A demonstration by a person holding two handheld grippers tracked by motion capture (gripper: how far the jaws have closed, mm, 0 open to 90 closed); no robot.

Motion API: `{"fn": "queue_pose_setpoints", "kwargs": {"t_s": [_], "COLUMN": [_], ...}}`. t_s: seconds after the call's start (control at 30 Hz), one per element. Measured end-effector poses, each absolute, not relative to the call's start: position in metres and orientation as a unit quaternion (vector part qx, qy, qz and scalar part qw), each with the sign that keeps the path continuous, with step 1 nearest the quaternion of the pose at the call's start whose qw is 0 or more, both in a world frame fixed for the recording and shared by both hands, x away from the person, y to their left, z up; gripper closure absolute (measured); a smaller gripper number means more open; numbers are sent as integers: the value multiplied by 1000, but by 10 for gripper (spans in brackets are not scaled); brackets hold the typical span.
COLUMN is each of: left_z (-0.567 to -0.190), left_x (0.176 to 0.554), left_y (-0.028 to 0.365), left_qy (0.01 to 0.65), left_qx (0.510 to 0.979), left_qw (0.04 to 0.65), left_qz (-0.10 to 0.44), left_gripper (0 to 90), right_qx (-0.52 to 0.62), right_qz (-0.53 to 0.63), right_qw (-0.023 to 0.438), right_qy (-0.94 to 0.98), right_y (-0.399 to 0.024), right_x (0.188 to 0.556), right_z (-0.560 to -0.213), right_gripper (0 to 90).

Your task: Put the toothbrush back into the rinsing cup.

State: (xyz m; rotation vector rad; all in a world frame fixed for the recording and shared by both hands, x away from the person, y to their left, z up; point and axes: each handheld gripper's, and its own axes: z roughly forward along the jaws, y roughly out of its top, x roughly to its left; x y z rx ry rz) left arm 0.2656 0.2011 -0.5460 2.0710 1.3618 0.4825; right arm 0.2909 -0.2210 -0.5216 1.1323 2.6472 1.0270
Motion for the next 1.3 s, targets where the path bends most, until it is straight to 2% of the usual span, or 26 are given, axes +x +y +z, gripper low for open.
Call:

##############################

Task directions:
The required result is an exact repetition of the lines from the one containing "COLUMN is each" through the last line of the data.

Output of the exercise:
COLUMN is each of: left_z (-0.567 to -0.190), left_x (0.176 to 0.554), left_y (-0.028 to 0.365), left_qy (0.01 to 0.65), left_qx (0.510 to 0.979), left_qw (0.04 to 0.65), left_qz (-0.10 to 0.44), left_gripper (0 to 90), right_qx (-0.52 to 0.62), right_qz (-0.53 to 0.63), right_qw (-0.023 to 0.438), right_qy (-0.94 to 0.98), right_y (-0.399 to 0.024), right_x (0.188 to 0.556), right_z (-0.560 to -0.213), right_gripper (0 to 90).

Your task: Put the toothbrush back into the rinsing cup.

State: (xyz m; rotation vector rad; all in a world frame fixed for the recording and shared by both hands, x away from the person, y to their left, z up; point and axes: each handheld gripper's, and its own axes: z roughly forward along the jaws, y roughly out of its top, x roughly to its left; x y z rx ry rz) left arm 0.2656 0.2011 -0.5460 2.0710 1.3618 0.4825; right arm 0.2909 -0.2210 -0.5216 1.1323 2.6472 1.0270
Motion for the next 1.3 s, targets where the path bends most, until it is straight to 2% of the usual span, or 26 are given, axes +x +y +z, gripper low for open.
Call:

That concludes the exercise.